**What is expected:** From first line to last, print the records exactly, but leave out the pictures.

─── Data listing ───

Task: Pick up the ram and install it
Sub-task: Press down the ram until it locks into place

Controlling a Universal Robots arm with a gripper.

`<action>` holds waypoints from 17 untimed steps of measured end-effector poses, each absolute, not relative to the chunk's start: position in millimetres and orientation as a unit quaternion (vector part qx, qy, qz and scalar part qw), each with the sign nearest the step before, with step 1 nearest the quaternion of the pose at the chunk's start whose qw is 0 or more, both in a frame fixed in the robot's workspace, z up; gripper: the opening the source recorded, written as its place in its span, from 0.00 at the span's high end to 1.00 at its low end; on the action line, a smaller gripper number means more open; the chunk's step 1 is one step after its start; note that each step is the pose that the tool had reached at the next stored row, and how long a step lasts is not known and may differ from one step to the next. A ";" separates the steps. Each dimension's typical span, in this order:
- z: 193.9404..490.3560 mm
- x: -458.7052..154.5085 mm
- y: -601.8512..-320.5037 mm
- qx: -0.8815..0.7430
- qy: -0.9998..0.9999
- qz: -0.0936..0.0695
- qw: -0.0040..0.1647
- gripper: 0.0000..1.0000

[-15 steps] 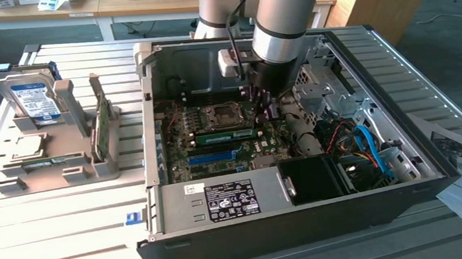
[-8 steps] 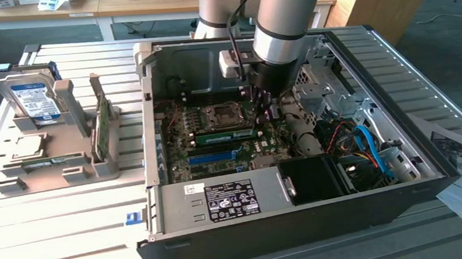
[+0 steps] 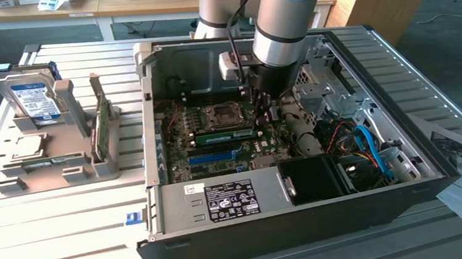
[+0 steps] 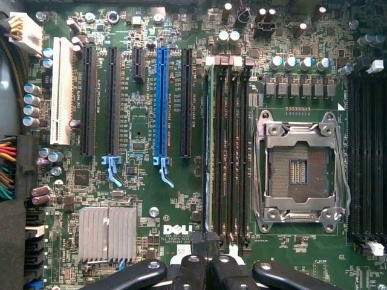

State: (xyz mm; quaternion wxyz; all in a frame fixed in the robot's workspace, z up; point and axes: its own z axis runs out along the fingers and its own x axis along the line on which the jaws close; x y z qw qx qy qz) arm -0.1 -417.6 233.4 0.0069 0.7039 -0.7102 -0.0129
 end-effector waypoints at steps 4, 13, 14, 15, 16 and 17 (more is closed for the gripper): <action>233.3 -0.1 -413.5 0.704 -0.710 -0.013 0.007 0.89; 227.5 -0.1 -412.8 0.704 -0.710 -0.013 0.007 0.89; 227.0 -0.1 -412.8 0.704 -0.710 -0.013 0.007 0.89; 226.6 -0.1 -412.8 0.704 -0.710 -0.013 0.007 0.89; 226.3 -0.1 -412.8 0.704 -0.710 -0.013 0.007 0.89; 226.2 -0.1 -412.8 0.704 -0.710 -0.013 0.007 0.89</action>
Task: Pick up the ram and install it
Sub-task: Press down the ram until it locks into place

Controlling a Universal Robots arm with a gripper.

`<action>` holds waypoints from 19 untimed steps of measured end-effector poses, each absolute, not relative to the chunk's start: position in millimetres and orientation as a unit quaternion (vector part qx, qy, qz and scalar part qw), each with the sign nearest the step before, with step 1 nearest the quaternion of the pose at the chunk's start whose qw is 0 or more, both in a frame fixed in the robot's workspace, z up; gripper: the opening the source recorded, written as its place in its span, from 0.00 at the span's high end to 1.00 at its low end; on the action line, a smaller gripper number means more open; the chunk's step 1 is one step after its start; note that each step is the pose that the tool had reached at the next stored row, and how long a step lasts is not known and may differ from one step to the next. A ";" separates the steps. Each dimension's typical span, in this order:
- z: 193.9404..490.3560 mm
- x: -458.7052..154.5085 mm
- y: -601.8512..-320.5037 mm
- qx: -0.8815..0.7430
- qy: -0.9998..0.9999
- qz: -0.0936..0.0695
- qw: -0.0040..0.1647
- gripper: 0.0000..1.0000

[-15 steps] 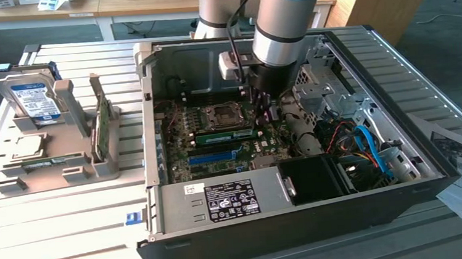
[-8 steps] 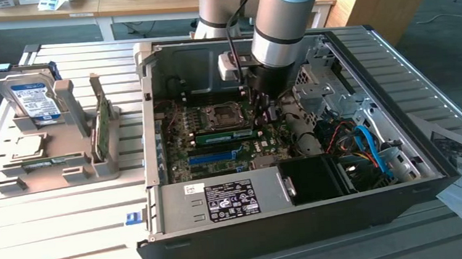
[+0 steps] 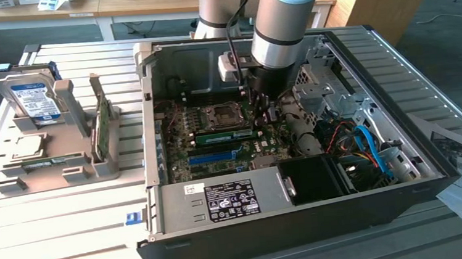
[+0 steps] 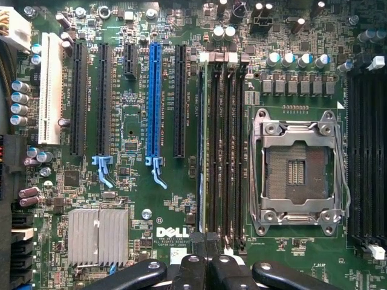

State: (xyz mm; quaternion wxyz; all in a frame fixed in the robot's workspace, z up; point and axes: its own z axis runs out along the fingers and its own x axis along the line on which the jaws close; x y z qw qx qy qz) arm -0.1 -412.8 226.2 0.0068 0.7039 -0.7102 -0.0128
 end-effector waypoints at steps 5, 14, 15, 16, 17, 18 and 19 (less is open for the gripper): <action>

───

**Written response:**
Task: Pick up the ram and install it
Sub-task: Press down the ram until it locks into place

Controlling a Universal Robots arm with a gripper.

`<action>` holds waypoints from 17 untimed steps of measured end-effector poses, each absolute, not relative to the chunk's start: position in millimetres and orientation as a unit quaternion (vector part qx, qy, qz and scalar part qw), each with the sign nearest the step before, with step 1 nearest the quaternion of the pose at the chunk's start whose qw is 0 or more, both in a frame fixed in the robot's workspace, z up; gripper: the opening the source recorded, written as its place in its span, from 0.00 at the span's high end to 1.00 at its low end; on the action line, a smaller gripper number means more open; the chunk's step 1 is one step after its start; note that each step is the pose that the tool had reached at the next stored row, and how long a step lasts is not known and may differ from one step to the next. A ";" separates the steps. Each dimension's typical span, in this order:
- z: 193.9404..490.3560 mm
- x: -458.7052..154.5085 mm
- y: -601.8512..-320.5037 mm
- qx: -0.8815..0.7430
- qy: -0.9998..0.9999
- qz: -0.0936..0.0695
- qw: -0.0040..0.1647
- gripper: 0.0000..1.0000

[-15 steps] 
[-8 steps] 
[+0 steps] 
[+0 steps] 

State: (xyz mm; quaternion wxyz; all in a frame fixed in the robot's workspace, z up; point and axes: its own z axis runs out along the fingers and its own x axis along the line on which the jaws close; x y z qw qx qy qz) arm -0.1 -417.6 233.4 0.0069 0.7039 -0.7102 -0.0129
 end-effector waypoints at steps 4, 13, 14, 15, 16 and 17 (more is closed for the gripper): <action>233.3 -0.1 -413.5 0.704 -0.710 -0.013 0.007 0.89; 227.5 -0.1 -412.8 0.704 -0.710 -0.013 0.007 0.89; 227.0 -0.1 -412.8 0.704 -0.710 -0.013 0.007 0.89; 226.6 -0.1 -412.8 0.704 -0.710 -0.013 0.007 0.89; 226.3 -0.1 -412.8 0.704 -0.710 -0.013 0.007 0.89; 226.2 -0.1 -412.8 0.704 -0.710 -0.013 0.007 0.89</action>
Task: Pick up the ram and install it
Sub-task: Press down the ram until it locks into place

Controlling a Universal Robots arm with a gripper.

`<action>` holds waypoints from 19 untimed steps of measured end-effector poses, each absolute, not relative to the chunk's start: position in millimetres and orientation as a unit quaternion (vector part qx, qy, qz and scalar part qw), each with the sign nearest the step before, with step 1 nearest the quaternion of the pose at the chunk's start whose qw is 0 or more, both in a frame fixed in the robot's workspace, z up; gripper: the opening the source recorded, written as its place in its span, from 0.00 at the span's high end to 1.00 at its low end; on the action line, a smaller gripper number means more open; the chunk's step 1 is one step after its start; note that each step is the pose that the tool had reached at the next stored row, and how long a step lasts is not known and may differ from one step to the next. A ";" separates the steps. Each dimension's typical span, in this order:
- z: 193.9404..490.3560 mm
- x: -458.7052..154.5085 mm
- y: -601.8512..-320.5037 mm
- qx: -0.8815..0.7430
- qy: -0.9998..0.9999
- qz: -0.0936..0.0695
- qw: -0.0040..0.1647
- gripper: 0.0000..1.0000

[-15 steps] 
[-8 steps] 
[+0 steps] 
[+0 steps] 

State: (xyz mm; quaternion wxyz; all in a frame fixed in the robot's workspace, z up; point and axes: its own z axis runs out along the fingers and its own x axis along the line on which the jaws close; x y z qw qx qy qz) arm -0.1 -412.8 226.2 0.0068 0.7039 -0.7102 -0.0128
 end-effector waypoints at steps 5, 14, 15, 16, 17, 18 and 19 (less is open for the gripper): <action>

Nothing remains to be added to the output.